BEIJING // Analysts are optimistic about the prospect of North Korea's return to stalled nuclear talks after the country's leader, Kim Jong-il, made a visit to China's capital this week. Mr Kim wrapped up his visit yesterday, meeting the Chinese president, Hu Jintao, for the second time on his trip and other top leaders, including the prime minister, Wen Jiabao, according to South Korean news outlets.
The North Korean leader was in Beijing on Wednesday, after inspecting two booming Chinese industrial cities, Dalian, and Tianjin, and attended a banquet that night, hosted by Mr Hu at the Great Hall of People, next to Tiananmen Square. The unusually long four-and-a-half-hour gala also likely included a meeting between Mr Kim and Mr Hu, South Korean analysts said. "It's a significant meeting in that Chinese top leaders engaged in a direct dialogue with North Korea's top leader," said Sun Zhe, a professor on international studies at China's Tsinghua University in Beijing. The question now, he said, is how soon will North Korea reopen talks?
Mr Kim's visit came at a time when China's highest decision-makers were all in the country. They form the Polituro Standing Commitee, which includes Mr Hu and the vice president, Xi Jinping. Crucial foreign relations decisions, such as North Korean issues, require the committee's consensus to move forward. "North Korea is likely to make a statement, much more forward-looking than it made previously, in rejoining the nuclear negotiation," said Yang Moo-jin of Seoul's University of North Korean Studies, who also expects a positive outcome.

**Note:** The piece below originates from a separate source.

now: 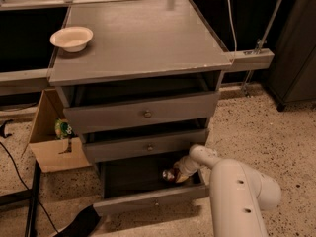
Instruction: Place coke can into bottom drawer
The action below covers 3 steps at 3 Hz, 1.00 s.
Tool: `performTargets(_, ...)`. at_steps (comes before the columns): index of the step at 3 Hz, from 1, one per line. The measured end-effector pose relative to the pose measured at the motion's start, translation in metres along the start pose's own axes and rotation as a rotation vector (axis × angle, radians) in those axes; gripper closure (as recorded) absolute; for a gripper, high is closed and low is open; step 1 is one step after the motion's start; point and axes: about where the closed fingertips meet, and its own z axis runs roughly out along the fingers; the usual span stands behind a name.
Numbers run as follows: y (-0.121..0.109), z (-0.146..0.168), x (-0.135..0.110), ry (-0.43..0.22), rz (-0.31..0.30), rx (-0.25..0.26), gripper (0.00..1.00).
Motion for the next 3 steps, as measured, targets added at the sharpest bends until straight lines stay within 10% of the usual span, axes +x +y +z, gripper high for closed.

Mr Kim's visit has been shrouded in secrecy. Yesterday was Mr Kim's fourth day in the country and the Chinese government had still not acknowledged his visit. The state-controlled media kept silent, even after Mr Kim's large convoy of 43 North Korean-flagged limousines, escorted by police, conspicuously drove through Beijing's touristy Changanjie boulevard. "We have no information," said Jiang Yu, a Chinese foreign ministry spokeswoman, during a regular press conference yesterday, basically repeating what she said on Tuesday about Mr Kim's visit.

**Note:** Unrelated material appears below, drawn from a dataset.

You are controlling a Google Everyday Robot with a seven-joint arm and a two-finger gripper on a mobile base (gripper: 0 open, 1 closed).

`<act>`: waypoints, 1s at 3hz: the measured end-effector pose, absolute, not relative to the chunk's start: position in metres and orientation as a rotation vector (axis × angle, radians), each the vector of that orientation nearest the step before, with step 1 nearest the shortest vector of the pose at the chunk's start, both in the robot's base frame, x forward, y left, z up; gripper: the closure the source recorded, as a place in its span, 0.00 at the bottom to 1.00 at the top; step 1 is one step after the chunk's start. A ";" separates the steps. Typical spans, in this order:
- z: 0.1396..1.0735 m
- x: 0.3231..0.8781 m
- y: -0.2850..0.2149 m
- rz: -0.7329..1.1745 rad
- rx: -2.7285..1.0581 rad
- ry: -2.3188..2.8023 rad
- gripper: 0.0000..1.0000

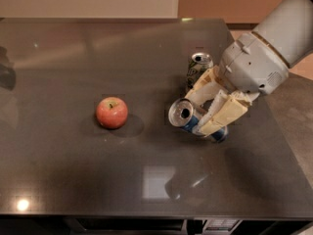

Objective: Place redbull can upright

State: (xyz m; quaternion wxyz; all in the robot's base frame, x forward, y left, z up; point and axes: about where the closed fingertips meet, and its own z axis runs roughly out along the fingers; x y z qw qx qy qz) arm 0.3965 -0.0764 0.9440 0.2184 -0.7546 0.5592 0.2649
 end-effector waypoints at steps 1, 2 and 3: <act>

China's popular Global Times, the international news arm of the official People's Daily, chose to be an exception. Yesterday it said Mr Kim "reportedly" arrived in Beijing, but attributed it to foreign news reports. Mr Kim's trip to China was slightly different this time. Although China did not officially acknowledge his presence in the country, the world knew where the North Korean leader was partly because of his own openness. He chose the luxurious Fulihua Hotel in the commercial district of downtown Dalian city for his first stopover and ventured outside of it three times, taking with him a convoy of about 40 vehicles - in contrast with his behaviour on earlier visits when he tried to avoid exposure.

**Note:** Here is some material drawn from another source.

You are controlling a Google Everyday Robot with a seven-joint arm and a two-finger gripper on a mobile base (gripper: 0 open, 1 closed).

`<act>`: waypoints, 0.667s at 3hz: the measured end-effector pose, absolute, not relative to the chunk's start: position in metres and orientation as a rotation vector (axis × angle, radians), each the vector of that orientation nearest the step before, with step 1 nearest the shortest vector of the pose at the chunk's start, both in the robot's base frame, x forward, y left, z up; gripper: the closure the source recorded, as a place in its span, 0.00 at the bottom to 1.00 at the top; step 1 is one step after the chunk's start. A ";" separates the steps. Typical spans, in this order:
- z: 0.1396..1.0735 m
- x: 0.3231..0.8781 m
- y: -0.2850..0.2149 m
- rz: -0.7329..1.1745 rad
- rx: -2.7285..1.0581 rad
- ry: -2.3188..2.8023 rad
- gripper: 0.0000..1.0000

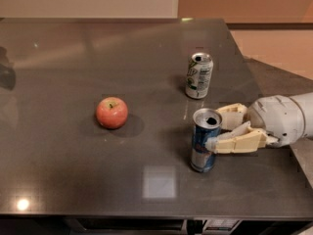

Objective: Place redbull can upright

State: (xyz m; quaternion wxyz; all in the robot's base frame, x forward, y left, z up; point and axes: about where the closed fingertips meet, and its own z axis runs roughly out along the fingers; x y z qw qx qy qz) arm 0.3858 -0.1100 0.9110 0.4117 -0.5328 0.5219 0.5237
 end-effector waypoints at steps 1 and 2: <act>0.904 0.388 -0.110 1.337 -1.349 1.278 0.13; 0.904 0.389 -0.108 1.333 -1.349 1.280 0.00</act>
Offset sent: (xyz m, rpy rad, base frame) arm 0.0016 0.0004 -0.0061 0.0183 -0.0068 0.0201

Mr Yang in Seoul said the unusual visibility of Mr Kim in China was intentional and that the subtle yet choreographed visibility reveals China's confidence that Mr Kim's visit would yield a positive outcome on the nuclear negotiation front. South Korean media bemoaned China's red carpet treatment for Mr Kim, adding that Beijing paid for Mr Kim's entire stay. The visit also came at a sensitive time when investigations are still under way for the sinking a South Korean navy warship that killed 46 sailors. North Korea remains a prime suspect, though it denies involvement.
Officials in Seoul have said they will not take part in the six-party nuclear talks with North Korea until they determine the cause for the sinking of the warship. Now, with Mr Kim's China visit, South Korea is worried that the other parties to the nuclear talks, including its ally the US, will engage Pyongyang and move forward on the talks, leaving South Korea behind. Still, internationally China's economic support for North Korea has been drawing strong complaints.
John Park, a senior fellow at the US Institute of Peace who focuses on North East Asian security, said China's shoring up of North Korea's economy and Mr Kim's regime is a way to manage its neighbour. "I think the Chinese thinking goes that it is much more prudent to deal with a known quantity that is very difficult, than to deal with uncertainty." Andrei Lankov, a Russia-born expert on North Korea who teaches at Seoul's Kookmin University, said one of the reasons China still "tries to keep North Korea afloat" economically is its fear of an influx of refugees in case of the country's collapse.
He added that China will continue to give economic aid to North Korea in exchange for "a few meaningless declarations" about its willingness to denuclearise. Chinese analysts, however, believe it is actually the US that holds the key to the nuclear issue. "China is a middleman. China plays a key role," said Mr Sun at Tsinghua University. "But the most important player is the United States. North Korea always wants a direct dialogue with the US."